* _About this task_: Scan the material below for the string "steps", and copy every line where it shows up.

* _Raw data_:
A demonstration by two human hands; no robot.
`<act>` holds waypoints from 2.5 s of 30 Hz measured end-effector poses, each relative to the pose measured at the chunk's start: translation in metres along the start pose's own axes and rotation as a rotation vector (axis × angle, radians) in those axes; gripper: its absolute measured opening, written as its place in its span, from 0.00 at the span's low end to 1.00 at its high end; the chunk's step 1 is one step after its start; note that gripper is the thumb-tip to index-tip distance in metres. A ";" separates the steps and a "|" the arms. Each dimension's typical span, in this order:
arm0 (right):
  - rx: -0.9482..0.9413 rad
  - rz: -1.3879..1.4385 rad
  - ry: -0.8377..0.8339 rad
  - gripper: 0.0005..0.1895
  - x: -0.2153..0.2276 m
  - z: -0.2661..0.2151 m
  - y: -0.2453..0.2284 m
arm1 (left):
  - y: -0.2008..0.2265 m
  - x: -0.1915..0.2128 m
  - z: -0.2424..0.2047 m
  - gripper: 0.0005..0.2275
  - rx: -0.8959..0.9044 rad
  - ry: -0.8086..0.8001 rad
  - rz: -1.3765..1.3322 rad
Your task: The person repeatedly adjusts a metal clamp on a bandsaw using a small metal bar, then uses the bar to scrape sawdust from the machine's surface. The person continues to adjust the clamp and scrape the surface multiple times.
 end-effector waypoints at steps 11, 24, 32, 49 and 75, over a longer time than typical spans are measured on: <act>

* _Solution to this task_:
`<act>` holds waypoints from 2.5 s of 30 Hz measured end-effector poses, each relative to the pose measured at the chunk's start: translation in metres along the start pose's own axes and rotation as a rotation vector (axis × angle, radians) in those axes; gripper: its absolute measured opening, written as its place in its span, from 0.00 at the span's low end to 1.00 at its high end; the chunk's step 1 is one step after its start; note that gripper is the thumb-tip to index-tip distance in metres. A ";" separates the steps and a "|" the arms. Each dimension's typical span, in this order:
 end-effector waypoints at steps 11, 24, 32, 49 and 75, over a longer time than typical spans are measured on: <act>

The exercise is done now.